Required action
A word-for-word retyping of the listing is the goal.

Given material
>>>>>
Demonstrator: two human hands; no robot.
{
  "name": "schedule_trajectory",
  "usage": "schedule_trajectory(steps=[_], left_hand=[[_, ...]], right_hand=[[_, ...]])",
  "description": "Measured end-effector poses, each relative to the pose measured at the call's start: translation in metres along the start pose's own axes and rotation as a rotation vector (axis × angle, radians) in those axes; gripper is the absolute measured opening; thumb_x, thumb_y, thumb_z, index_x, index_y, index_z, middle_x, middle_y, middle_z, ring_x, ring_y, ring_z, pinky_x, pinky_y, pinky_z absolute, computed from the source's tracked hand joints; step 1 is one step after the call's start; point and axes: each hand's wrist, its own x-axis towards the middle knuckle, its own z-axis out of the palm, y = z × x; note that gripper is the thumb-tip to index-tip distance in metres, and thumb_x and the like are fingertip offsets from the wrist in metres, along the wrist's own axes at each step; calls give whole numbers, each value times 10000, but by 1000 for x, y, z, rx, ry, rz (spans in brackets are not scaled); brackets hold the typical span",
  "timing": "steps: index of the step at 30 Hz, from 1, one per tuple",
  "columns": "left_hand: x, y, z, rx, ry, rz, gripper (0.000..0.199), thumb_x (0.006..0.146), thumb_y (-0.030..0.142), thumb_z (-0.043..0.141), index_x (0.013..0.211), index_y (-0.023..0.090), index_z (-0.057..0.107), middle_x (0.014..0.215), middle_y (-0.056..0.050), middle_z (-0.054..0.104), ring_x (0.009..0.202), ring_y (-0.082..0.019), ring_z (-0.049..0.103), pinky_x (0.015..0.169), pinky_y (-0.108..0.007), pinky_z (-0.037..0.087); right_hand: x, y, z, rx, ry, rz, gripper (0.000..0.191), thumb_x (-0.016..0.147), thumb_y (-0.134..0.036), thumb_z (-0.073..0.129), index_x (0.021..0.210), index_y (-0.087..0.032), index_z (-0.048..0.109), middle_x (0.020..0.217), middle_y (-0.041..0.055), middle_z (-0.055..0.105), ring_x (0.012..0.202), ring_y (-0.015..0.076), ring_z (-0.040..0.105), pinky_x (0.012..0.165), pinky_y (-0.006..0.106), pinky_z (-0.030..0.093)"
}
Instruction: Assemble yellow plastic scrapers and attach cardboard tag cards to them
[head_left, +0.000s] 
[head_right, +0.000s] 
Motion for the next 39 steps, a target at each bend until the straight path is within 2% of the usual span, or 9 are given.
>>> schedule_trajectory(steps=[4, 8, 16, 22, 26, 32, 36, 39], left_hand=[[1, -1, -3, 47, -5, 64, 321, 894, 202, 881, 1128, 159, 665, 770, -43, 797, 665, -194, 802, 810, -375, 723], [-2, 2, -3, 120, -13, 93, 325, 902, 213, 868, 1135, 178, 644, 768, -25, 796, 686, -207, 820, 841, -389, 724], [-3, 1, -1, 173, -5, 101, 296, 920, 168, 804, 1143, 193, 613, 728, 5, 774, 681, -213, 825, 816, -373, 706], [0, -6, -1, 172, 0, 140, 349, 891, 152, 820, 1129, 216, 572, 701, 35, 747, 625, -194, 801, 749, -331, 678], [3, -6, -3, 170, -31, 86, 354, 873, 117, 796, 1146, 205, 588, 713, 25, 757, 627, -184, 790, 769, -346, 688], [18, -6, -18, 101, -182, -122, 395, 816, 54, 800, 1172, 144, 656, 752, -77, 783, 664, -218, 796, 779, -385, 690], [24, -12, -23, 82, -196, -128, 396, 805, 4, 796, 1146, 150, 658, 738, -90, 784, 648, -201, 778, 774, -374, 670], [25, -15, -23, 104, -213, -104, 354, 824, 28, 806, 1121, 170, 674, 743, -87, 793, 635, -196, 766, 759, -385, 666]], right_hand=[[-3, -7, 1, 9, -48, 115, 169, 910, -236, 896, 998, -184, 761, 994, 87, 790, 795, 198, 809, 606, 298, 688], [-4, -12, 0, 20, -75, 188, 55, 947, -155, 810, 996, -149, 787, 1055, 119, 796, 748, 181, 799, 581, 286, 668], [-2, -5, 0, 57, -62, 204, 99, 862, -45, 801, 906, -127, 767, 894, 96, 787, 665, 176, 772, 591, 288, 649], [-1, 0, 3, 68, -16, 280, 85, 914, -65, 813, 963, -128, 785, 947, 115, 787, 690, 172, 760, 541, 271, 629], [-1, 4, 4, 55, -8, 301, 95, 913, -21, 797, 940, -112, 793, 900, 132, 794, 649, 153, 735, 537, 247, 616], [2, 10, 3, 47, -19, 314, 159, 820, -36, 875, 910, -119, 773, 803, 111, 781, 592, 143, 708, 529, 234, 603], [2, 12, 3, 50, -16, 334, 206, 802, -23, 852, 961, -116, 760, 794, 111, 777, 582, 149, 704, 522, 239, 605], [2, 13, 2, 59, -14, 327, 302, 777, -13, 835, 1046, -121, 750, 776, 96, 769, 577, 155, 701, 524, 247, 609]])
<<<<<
Output for this exercise
Demonstrator: two human hands; no robot.
{
  "name": "schedule_trajectory",
  "usage": "schedule_trajectory(steps=[_], left_hand=[[_, ...]], right_hand=[[_, ...]])",
  "description": "Measured end-effector poses, each relative to the pose measured at the call's start: translation in metres along the start pose's own axes and rotation as a rotation vector (axis × angle, radians) in those axes; gripper is the absolute measured opening; thumb_x, thumb_y, thumb_z, index_x, index_y, index_z, middle_x, middle_y, middle_z, ring_x, ring_y, ring_z, pinky_x, pinky_y, pinky_z absolute, computed from the source's tracked hand joints; step 1 is one step after the call's start; point and axes: each hand's wrist, its own x-axis towards the middle knuckle, its own z-axis out of the palm, y = z × x; note that gripper is the thumb-tip to index-tip distance in metres, and thumb_x and the like are fingertip offsets from the wrist in metres, along the wrist's own axes at each step; calls give whole numbers, each value times 10000, but by 1000 for x, y, z, rx, ry, rz (spans in brackets are not scaled); brackets hold the typical span",
  "timing": "steps: index of the step at 30 Hz, from 1, one per tuple",
  "columns": "left_hand: x, y, z, rx, ry, rz, gripper (0.000..0.199), thumb_x (0.006..0.146), thumb_y (-0.030..0.142), thumb_z (-0.043..0.141), index_x (0.013..0.211), index_y (-0.023..0.090), index_z (-0.057..0.107), middle_x (0.014..0.215), middle_y (-0.056..0.050), middle_z (-0.054..0.104), ring_x (0.009..0.202), ring_y (-0.082..0.019), ring_z (-0.049..0.103), pinky_x (0.015..0.169), pinky_y (-0.108..0.007), pinky_z (-0.037..0.087); right_hand: x, y, z, rx, ry, rz, gripper (0.000..0.191), thumb_x (-0.016..0.147), thumb_y (-0.134..0.036), thumb_z (-0.073..0.129), index_x (0.021..0.210), index_y (-0.087..0.032), index_z (-0.048..0.109), middle_x (0.020..0.217), middle_y (-0.041..0.055), middle_z (-0.055..0.105), ring_x (0.012..0.202), ring_y (-0.015..0.076), ring_z (-0.040..0.105), pinky_x (0.012..0.165), pinky_y (-0.006..0.106), pinky_z (-0.030..0.093)"
}
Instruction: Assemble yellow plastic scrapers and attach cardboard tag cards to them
[head_left, +0.000s] 
[head_right, +0.000s] 
Motion for the next 39 steps, a target at each bend until the straight path is within 2% of the usual span, or 9 are given.
>>> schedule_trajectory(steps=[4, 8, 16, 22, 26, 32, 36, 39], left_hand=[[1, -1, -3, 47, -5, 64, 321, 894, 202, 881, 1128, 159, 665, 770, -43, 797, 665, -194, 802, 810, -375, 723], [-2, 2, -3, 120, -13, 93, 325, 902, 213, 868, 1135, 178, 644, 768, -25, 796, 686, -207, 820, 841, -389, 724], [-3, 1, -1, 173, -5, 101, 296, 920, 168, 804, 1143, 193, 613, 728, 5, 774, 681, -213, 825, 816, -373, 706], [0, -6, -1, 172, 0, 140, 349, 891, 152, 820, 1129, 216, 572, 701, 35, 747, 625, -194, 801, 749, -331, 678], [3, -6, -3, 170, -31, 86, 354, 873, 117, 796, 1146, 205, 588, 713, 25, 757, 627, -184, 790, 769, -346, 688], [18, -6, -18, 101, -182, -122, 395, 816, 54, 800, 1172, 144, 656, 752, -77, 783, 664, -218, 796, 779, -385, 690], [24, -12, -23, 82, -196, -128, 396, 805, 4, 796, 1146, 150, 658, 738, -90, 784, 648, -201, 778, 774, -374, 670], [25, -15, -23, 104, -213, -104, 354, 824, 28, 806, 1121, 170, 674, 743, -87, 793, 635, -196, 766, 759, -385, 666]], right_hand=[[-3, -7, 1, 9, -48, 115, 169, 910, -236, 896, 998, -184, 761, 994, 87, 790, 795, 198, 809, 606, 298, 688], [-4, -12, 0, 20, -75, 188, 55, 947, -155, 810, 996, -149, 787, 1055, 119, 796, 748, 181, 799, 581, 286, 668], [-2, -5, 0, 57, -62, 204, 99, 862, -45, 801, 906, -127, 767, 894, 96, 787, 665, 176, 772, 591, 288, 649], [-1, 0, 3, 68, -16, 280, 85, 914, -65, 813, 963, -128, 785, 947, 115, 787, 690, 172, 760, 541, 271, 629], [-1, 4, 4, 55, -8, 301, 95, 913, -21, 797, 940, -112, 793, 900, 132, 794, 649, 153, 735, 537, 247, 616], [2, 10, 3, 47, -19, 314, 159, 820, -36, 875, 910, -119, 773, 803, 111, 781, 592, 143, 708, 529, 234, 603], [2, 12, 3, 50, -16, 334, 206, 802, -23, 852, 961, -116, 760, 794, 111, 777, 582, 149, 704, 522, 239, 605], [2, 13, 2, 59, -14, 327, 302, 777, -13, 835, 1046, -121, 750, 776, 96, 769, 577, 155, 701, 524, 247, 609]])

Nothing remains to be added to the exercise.